WORK INSTRUCTIONS: Could you set down exactly the lines in the records below between the line holding "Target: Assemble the" and the line holding "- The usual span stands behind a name", inclusive?

Collected data entries
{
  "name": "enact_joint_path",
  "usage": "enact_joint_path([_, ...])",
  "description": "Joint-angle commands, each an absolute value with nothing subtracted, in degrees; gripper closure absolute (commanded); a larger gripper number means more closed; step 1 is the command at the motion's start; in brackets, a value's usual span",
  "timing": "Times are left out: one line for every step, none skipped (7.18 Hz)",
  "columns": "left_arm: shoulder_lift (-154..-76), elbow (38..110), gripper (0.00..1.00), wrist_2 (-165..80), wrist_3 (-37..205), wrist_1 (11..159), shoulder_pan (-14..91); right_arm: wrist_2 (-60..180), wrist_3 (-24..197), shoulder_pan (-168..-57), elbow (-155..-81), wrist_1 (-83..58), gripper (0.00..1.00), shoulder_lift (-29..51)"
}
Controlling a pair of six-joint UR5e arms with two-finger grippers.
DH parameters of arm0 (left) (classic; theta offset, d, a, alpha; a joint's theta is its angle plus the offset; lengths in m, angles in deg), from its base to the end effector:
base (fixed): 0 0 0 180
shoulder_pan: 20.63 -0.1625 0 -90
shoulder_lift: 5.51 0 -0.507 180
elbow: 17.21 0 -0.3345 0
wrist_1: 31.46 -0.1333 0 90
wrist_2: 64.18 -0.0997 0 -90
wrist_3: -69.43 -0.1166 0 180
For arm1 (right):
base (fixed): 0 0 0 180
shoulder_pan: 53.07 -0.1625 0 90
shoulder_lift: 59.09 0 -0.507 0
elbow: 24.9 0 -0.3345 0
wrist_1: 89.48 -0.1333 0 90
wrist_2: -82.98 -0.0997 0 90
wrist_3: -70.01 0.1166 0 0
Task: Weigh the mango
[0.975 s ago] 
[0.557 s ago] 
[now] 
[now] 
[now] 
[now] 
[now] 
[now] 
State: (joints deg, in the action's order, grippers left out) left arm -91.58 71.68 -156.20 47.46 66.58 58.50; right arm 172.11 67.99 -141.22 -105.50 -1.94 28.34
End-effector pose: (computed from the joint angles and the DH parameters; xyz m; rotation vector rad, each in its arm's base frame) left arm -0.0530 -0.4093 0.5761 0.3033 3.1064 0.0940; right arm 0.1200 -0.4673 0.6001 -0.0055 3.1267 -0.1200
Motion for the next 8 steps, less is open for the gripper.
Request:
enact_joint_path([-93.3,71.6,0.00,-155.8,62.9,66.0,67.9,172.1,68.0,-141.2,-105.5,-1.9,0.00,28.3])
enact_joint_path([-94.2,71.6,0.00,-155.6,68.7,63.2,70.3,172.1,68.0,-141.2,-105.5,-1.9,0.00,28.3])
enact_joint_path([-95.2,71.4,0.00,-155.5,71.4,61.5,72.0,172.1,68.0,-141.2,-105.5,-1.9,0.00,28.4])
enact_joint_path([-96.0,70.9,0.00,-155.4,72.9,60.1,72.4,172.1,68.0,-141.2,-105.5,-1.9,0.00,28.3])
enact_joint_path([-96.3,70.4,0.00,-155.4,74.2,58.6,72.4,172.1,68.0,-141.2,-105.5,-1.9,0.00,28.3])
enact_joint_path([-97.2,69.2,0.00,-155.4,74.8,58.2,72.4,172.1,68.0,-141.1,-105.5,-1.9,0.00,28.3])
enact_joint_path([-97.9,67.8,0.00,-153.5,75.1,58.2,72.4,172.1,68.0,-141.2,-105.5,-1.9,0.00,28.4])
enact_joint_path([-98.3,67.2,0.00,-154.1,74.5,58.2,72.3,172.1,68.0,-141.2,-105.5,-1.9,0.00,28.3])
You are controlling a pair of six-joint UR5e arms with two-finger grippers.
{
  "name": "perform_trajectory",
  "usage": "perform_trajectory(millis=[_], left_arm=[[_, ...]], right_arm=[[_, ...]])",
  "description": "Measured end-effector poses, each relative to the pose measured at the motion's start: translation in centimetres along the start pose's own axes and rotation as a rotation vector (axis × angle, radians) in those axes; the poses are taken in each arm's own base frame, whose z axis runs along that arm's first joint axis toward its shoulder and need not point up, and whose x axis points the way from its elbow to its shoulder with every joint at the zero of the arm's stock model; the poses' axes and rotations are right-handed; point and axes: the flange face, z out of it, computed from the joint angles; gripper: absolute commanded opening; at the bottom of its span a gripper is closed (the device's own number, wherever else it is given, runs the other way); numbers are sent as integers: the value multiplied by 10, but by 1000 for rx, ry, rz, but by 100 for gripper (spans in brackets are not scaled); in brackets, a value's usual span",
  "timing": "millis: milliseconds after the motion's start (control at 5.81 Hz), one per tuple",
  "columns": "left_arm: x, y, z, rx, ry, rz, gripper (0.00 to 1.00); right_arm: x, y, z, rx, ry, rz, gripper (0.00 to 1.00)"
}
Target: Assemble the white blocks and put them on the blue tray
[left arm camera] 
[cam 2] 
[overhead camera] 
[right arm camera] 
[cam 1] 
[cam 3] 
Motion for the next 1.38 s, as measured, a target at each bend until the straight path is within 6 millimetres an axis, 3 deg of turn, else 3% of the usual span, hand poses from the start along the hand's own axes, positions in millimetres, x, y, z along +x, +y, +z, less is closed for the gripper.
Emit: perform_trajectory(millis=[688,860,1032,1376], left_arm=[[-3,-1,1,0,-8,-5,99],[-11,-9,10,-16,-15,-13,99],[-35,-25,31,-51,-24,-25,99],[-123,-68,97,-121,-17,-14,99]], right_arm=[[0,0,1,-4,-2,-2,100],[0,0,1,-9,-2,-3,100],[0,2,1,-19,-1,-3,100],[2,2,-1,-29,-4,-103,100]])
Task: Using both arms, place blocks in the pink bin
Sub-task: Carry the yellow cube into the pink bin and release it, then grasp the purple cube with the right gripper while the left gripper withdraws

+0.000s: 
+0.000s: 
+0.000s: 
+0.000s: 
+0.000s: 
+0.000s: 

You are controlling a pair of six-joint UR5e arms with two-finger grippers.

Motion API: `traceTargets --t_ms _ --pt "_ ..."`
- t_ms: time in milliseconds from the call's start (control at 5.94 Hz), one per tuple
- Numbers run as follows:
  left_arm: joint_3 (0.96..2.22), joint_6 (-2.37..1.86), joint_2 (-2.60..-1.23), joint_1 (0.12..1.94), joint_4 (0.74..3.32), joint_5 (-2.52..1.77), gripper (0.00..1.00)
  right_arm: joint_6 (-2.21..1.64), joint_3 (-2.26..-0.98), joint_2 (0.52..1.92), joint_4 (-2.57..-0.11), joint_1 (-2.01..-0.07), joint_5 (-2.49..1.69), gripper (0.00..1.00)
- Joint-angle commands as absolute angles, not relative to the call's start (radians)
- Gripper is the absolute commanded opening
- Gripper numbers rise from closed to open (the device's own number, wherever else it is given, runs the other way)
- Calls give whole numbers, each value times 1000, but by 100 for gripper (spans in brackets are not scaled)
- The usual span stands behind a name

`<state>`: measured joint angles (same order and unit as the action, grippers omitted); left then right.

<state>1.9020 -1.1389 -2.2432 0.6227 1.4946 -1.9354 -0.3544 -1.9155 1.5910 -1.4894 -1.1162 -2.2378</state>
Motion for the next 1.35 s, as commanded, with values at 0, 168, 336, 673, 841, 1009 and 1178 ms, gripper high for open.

SOLUTION TO THIS TASK:
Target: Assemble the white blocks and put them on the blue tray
[left arm camera] 
[cam 2] 
[overhead camera] 
[right arm camera] 
[cam 1] 
[cam 3] 
Motion for the next 1.38 s, as measured, a target at each bend until the straight path is within 6 millimetres an axis, 3 deg of turn, else 3% of the usual span, hand poses from the start along the hand's own axes, positions in millimetres, x, y, z along +x, +y, +z, less is closed for the gripper.
Emit: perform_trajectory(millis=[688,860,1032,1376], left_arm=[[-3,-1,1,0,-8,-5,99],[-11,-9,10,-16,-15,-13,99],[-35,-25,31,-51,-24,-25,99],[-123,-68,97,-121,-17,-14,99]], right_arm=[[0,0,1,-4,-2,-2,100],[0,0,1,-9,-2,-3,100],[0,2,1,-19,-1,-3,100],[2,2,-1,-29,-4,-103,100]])
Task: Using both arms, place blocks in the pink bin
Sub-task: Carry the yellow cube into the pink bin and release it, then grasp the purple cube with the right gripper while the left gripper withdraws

+0.000s: 
+0.000s: 
+0.000s: 
+0.000s: 
+0.000s: 
+0.000s: 

You are controlling a pair of six-joint UR5e arms with two-finger grippers.

Motion API: `traceTargets --t_ms _ --pt "_ ..."`
- t_ms: time in milliseconds from the call's start (control at 5.94 Hz), one per tuple
- Numbers run as follows:
  left_arm: joint_3 (0.96..2.22), joint_6 (-2.37..1.86), joint_2 (-2.60..-1.23), joint_1 (0.12..1.94), joint_4 (0.74..3.32), joint_5 (-2.52..1.77), gripper (0.00..1.00)
  right_arm: joint_6 (-2.21..1.64), joint_3 (-2.26..-0.98), joint_2 (0.52..1.92), joint_4 (-2.57..-0.11), joint_1 (-2.01..-0.07), joint_5 (-2.49..1.69), gripper (0.00..1.00)
- Joint-angle commands as absolute angles, not relative to the call's start (radians)
- Gripper is the absolute commanded opening
- Gripper numbers rise from closed to open (the device's own number, wherever else it is given, runs the other way)
- Calls give whole numbers, each value times 1000, but by 100 for gripper (spans in brackets are not scaled)
- The usual span stands behind a name

No further output is needed.